# ACTION ITEM
Although the listing below holds pictures, reproduce only its lines from the one containing "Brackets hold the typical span" through the last, exactly and without them.

# PROVIDED MATERIAL
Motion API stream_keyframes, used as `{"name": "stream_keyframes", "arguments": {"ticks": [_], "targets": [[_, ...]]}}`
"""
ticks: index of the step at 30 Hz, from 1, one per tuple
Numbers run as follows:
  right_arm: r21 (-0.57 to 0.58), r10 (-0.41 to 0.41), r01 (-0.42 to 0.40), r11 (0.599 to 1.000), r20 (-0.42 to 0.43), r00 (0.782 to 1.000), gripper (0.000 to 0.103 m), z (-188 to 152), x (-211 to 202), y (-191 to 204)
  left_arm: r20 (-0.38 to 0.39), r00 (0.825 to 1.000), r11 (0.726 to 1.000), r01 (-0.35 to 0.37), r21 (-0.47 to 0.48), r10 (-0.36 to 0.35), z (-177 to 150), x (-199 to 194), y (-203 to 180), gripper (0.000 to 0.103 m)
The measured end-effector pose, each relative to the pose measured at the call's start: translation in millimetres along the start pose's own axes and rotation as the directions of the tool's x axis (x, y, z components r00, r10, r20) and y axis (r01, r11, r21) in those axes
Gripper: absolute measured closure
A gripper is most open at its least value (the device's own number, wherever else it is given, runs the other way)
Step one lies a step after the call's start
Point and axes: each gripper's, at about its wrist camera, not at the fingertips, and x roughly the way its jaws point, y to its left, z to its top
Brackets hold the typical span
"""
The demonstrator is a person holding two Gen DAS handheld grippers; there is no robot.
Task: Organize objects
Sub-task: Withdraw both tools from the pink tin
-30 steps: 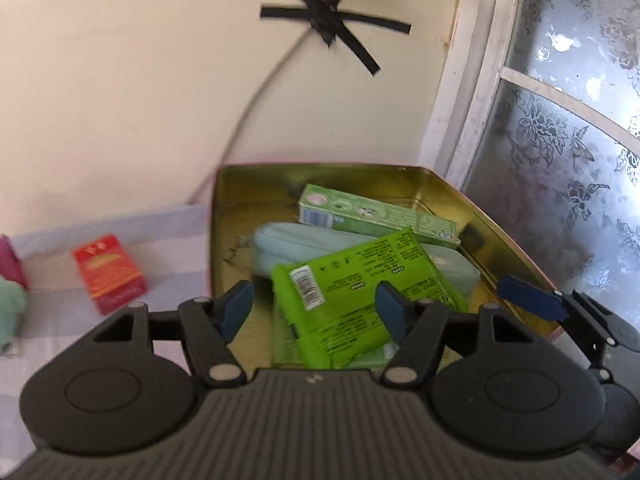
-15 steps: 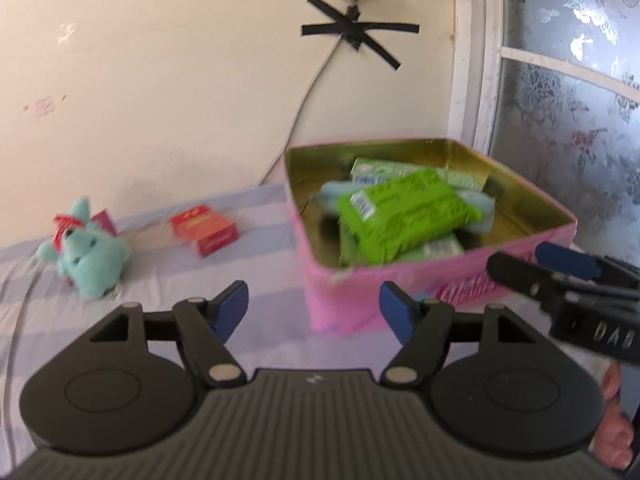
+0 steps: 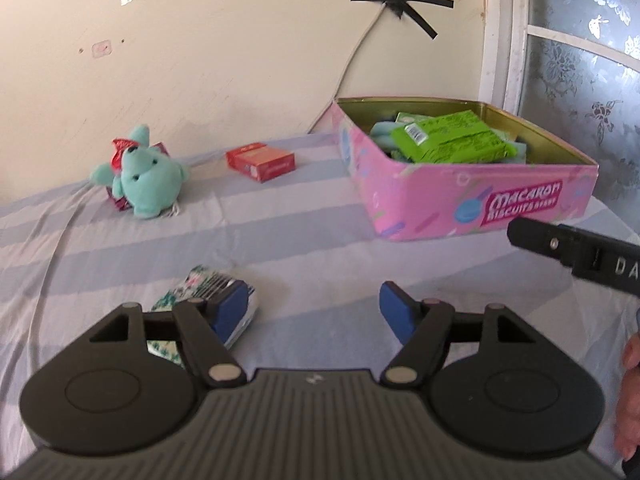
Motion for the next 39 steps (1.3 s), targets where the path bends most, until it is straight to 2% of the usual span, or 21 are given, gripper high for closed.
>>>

# REPLY TO THE TASK
Brackets hold the typical span
"""
The demonstrator is a person holding two Gen DAS handheld grippers; there is no robot.
Task: Organize objects
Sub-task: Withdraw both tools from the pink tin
-30 steps: 
-15 steps: 
+0 steps: 
Motion for the next 39 steps (1.3 s), targets where the path bends most, until it is straight to 2% of the usual span, or 21 are given, gripper high for closed.
>>>

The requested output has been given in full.